Tally the lines below that contain "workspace" and reply with only the tally.

[Excerpts from a dataset]
BEGIN
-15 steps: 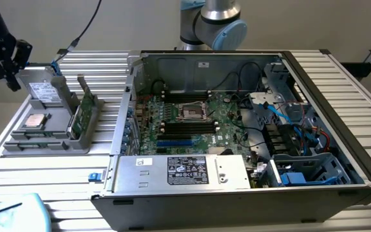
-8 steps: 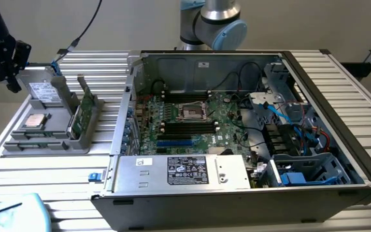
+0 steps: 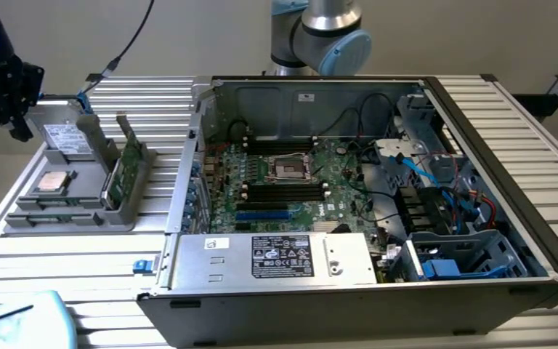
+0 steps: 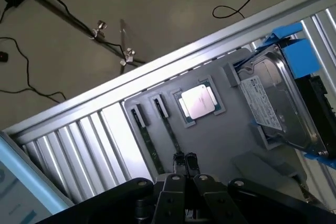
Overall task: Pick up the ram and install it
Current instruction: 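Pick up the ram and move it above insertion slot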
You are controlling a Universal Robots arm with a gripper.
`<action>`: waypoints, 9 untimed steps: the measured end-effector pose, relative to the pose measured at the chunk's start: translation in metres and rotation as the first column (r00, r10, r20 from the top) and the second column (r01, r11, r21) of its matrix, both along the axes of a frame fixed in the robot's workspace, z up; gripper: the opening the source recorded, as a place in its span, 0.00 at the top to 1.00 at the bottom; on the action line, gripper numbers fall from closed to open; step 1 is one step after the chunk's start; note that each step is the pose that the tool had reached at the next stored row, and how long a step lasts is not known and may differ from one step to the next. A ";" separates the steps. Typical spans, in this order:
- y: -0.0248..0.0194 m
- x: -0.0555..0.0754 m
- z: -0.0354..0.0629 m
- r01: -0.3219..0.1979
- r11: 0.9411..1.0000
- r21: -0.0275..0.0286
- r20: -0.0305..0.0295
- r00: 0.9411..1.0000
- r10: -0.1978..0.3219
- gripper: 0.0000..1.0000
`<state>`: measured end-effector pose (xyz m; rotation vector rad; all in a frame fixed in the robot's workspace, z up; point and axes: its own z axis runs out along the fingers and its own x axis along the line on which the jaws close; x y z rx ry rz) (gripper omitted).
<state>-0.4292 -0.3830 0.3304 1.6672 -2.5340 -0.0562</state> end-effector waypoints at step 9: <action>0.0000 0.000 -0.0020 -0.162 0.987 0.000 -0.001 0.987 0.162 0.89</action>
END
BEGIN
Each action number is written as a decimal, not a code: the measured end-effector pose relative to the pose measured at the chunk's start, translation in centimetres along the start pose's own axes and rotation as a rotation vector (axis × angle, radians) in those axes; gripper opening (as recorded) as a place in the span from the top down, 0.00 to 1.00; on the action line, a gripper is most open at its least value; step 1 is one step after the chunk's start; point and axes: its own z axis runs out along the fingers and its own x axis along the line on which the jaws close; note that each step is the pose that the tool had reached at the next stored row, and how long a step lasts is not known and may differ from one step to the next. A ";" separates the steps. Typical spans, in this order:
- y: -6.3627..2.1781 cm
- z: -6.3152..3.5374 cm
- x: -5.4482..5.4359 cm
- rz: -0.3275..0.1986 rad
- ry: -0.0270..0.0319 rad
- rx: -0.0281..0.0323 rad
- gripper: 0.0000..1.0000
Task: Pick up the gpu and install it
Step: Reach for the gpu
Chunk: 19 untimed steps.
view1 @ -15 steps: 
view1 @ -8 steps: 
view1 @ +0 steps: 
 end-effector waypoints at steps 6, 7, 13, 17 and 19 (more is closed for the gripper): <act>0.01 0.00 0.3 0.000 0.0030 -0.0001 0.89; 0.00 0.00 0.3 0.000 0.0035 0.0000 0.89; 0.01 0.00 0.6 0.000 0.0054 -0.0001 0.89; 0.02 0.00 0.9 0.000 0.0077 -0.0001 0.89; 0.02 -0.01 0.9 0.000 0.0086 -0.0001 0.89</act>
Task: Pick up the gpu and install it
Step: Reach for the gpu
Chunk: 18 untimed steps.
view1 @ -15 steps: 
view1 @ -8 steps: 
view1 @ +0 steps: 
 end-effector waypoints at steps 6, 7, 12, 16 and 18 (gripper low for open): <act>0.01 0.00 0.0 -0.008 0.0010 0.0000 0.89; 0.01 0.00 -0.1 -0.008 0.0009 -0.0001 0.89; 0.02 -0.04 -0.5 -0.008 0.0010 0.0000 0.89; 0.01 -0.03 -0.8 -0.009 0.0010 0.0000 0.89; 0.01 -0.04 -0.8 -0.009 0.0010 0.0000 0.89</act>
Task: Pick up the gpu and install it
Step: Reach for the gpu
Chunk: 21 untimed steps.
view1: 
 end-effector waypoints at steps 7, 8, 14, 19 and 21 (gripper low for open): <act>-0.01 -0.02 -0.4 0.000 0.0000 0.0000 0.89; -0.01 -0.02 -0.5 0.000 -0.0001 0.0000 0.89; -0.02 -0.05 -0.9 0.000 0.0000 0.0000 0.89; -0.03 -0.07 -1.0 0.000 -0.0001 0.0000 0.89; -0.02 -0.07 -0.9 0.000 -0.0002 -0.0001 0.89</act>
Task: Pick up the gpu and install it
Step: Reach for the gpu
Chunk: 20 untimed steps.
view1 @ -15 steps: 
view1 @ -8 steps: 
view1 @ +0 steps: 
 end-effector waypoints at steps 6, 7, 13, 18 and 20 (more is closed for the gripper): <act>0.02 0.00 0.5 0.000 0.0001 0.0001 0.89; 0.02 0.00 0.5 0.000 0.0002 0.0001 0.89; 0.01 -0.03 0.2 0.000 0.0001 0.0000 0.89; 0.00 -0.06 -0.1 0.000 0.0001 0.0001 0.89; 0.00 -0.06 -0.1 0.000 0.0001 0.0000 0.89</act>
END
# YOUR RESPONSE
2